Rising bond yields have put stock markets on high alert. 2.6% was the first ‘worry level’ in 10-year US treasuries. A 3% 10-year treasury yield is the big kahuna for a larger stock market correction. After many stops and starts in US interest rate rises, investors increasingly seem to be feeling like this tightening cycle could be here to stay. The phenomenon is global though. The UK gilt yield has hit its highest since May 2016. India’s 10-year bond yield hit a fresh 22-month high. Rising interest rates mean the ‘goldilocks’ scenario for markets is warming up to ‘daddy bear’.
Wall Street opens lower
As expected US markets are in negative territory after the better than expected jobs figures gave a boost to the flagging dollar.
The Dow Jones Industrial Average is currently down 217 points or 0.8%, on track for its worst weekly performance since January 2016..The S&P 500 opened down 0.6% while the Nasdaq Composite was 0.55% lower.
The rise in average earnings is not spread across the board:
Here are the jobs data charts:
Updated at 2.20pm GMT
Pantheon economist Ian Shepherdson reckons the jobs data should be good for shares.
Wall Street futures have improved as we approach the opening of the US market.
The Dow Jones Industrial Average is now forecast to open around 200 points lower, better than the 250 loss predicted in the immediate aftermath of the better than expected jobs figures.
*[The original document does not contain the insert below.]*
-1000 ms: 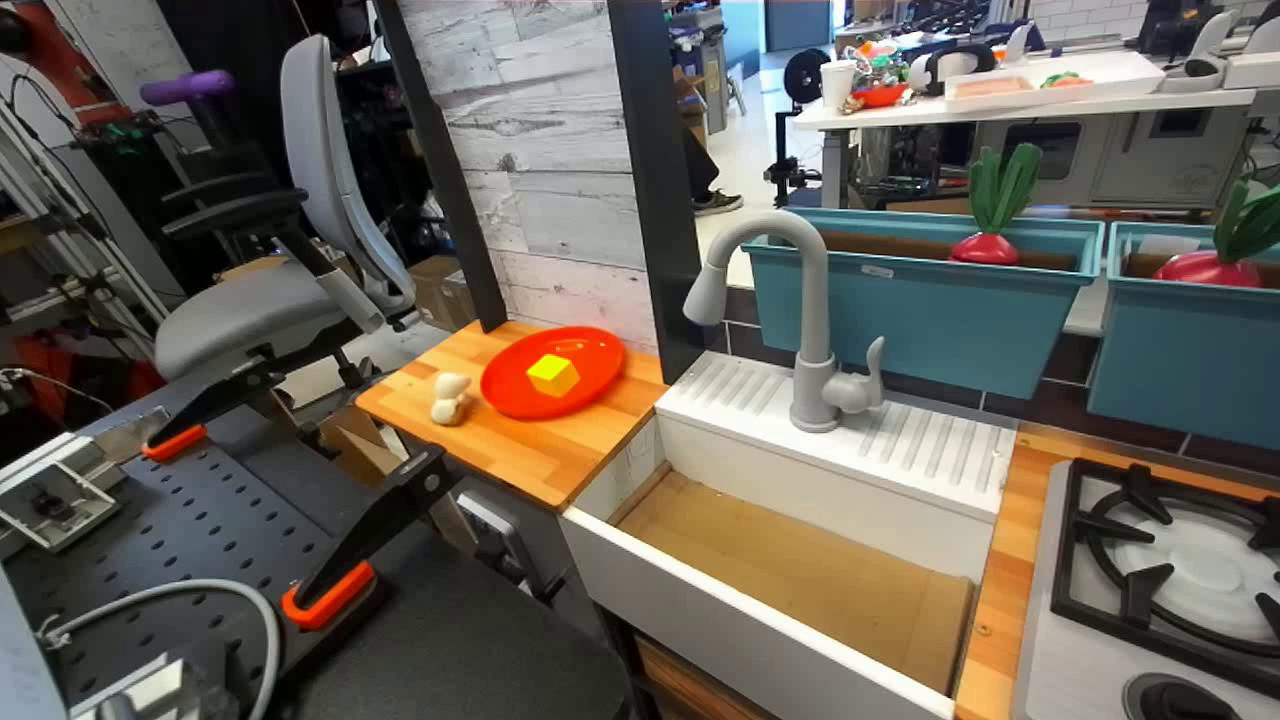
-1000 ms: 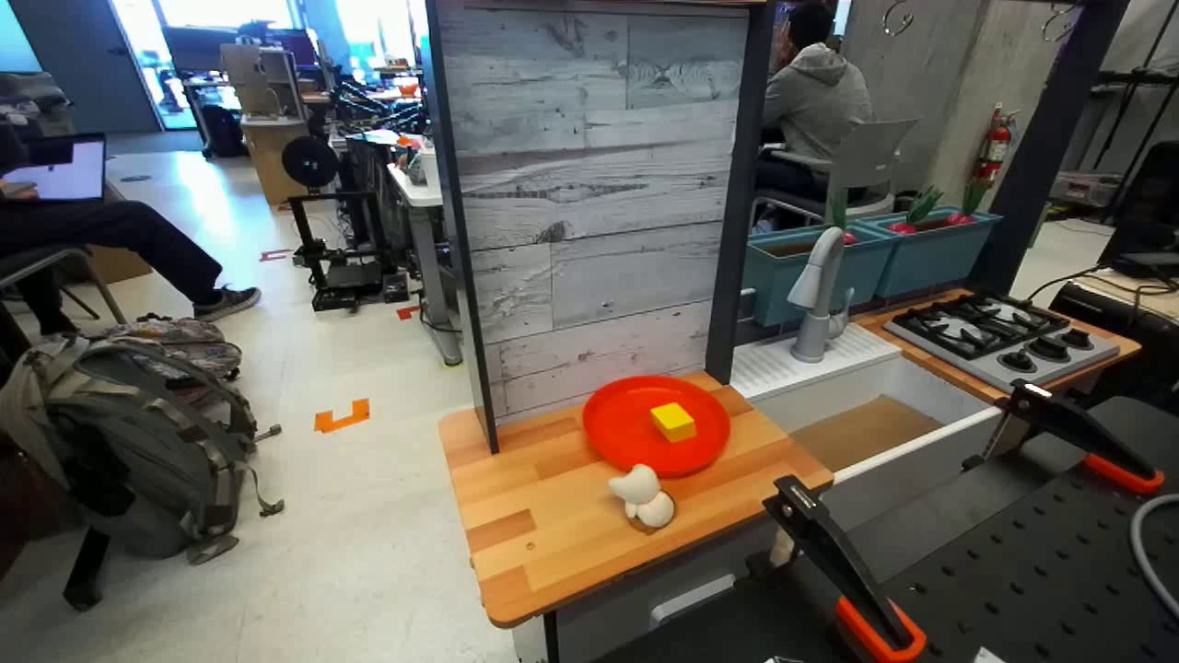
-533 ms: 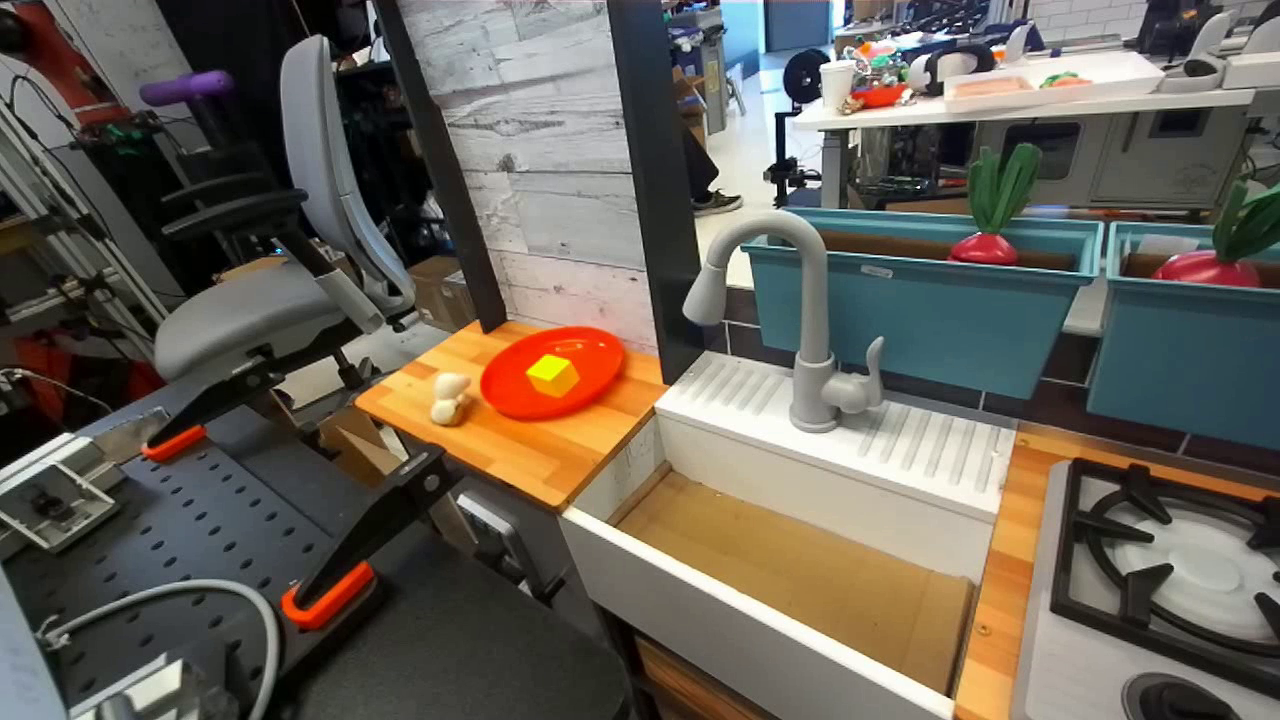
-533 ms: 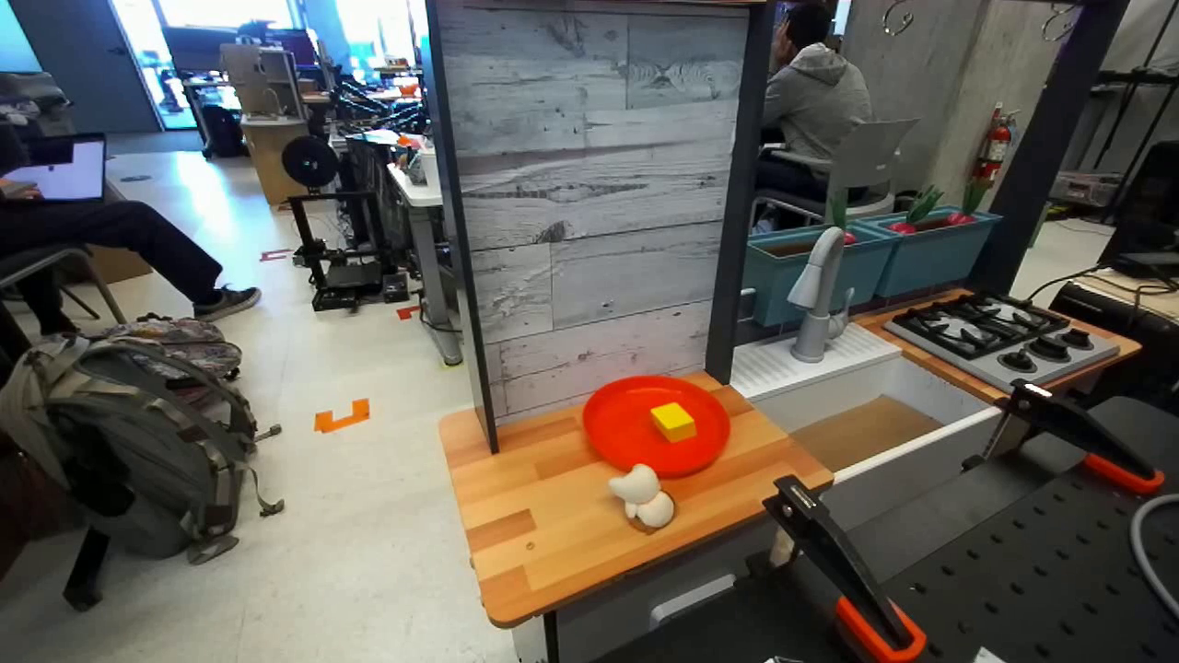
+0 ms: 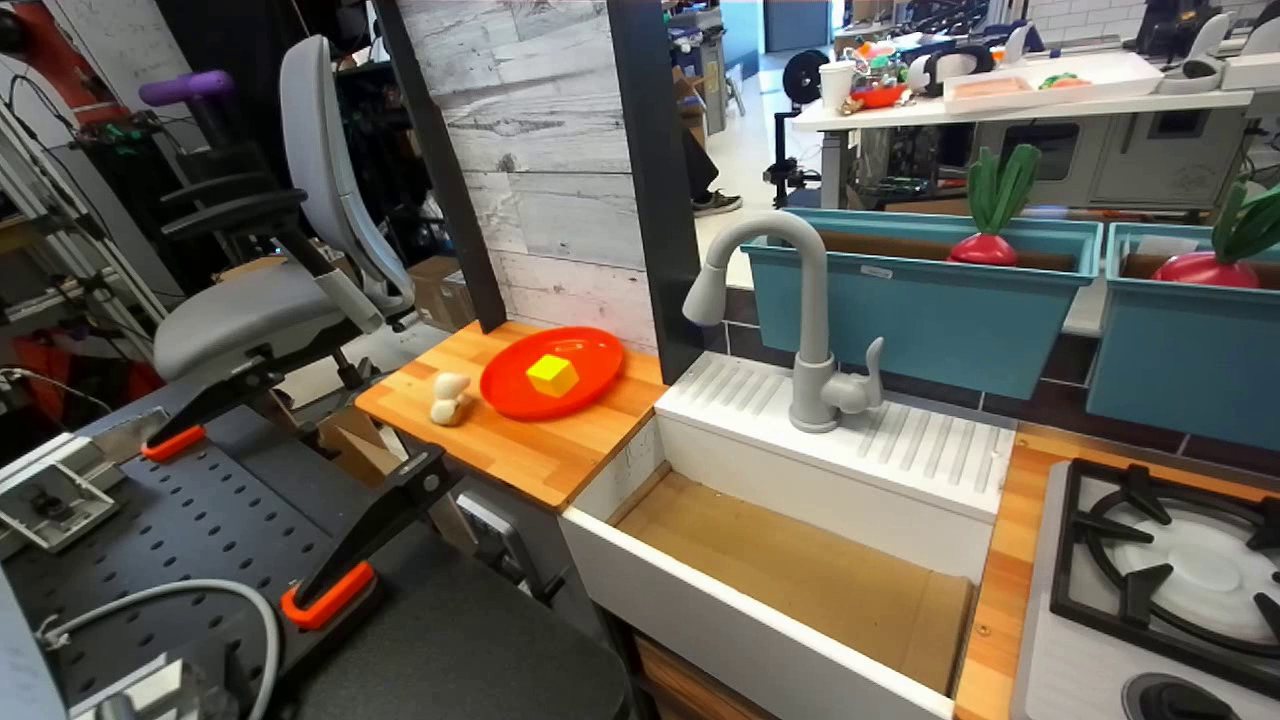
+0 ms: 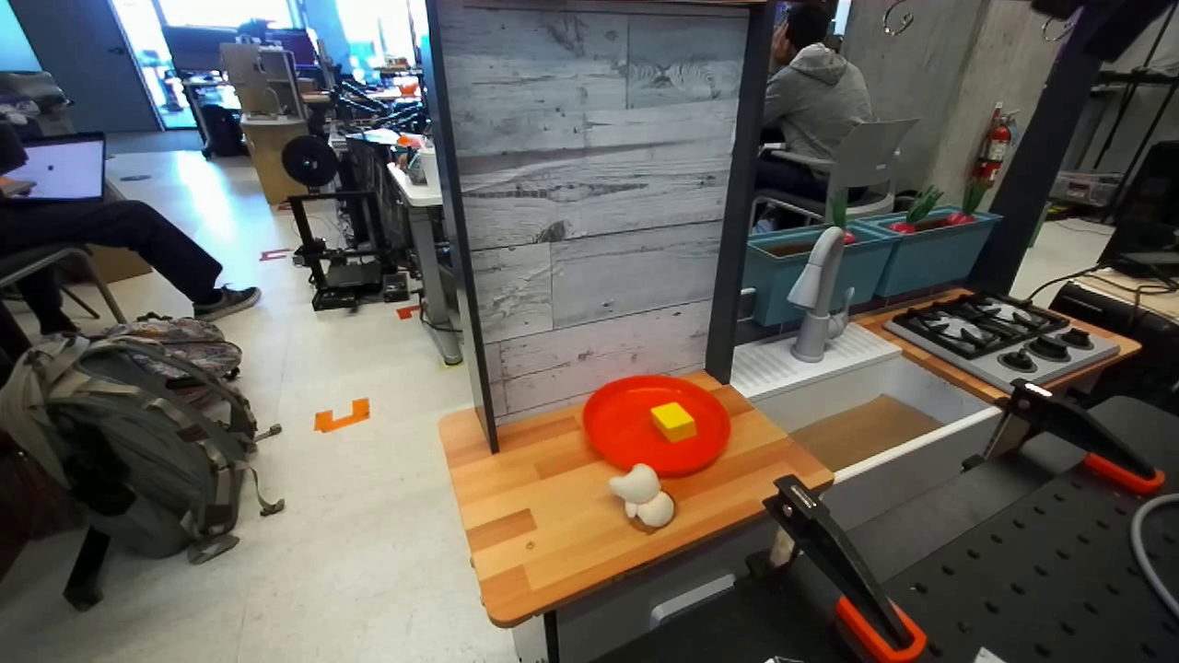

Kully Samra, UK managing director at Charles Schwab expects US rate rises this year. And increased market volatility:
The US economy started 2018 on a positive note as the labour market continues to tighten. This latest set of job numbers supports the view that that some of the weakness in December’s service-providing industries would revert in January.
Tightening labour market conditions and indications of a pickup in wage growth will be welcomed by the Fed which has expressed concern over benign inflation. While the Fed held interest rates steady on Wednesday, we expect a hike in March as Jerome Powell is expected to continue down the familiar path of keeping inflation under control without raising rates so far or so fast as to stifle the improvement in growth expected this year.
We continue to believe the Fed will hike rates at least three times this year and that, along with the paring of its balance sheet, historically-low financial conditions may start to tighten. However, with the outlook for inflation continuing to be carefully monitored, we do expect a higher level of volatility in the stock market this year relative to 2017.
The big picture is that America’s economy has been creating jobs each month since early into Barack Obama’s first term, and it’s held steady under Donald Trump too.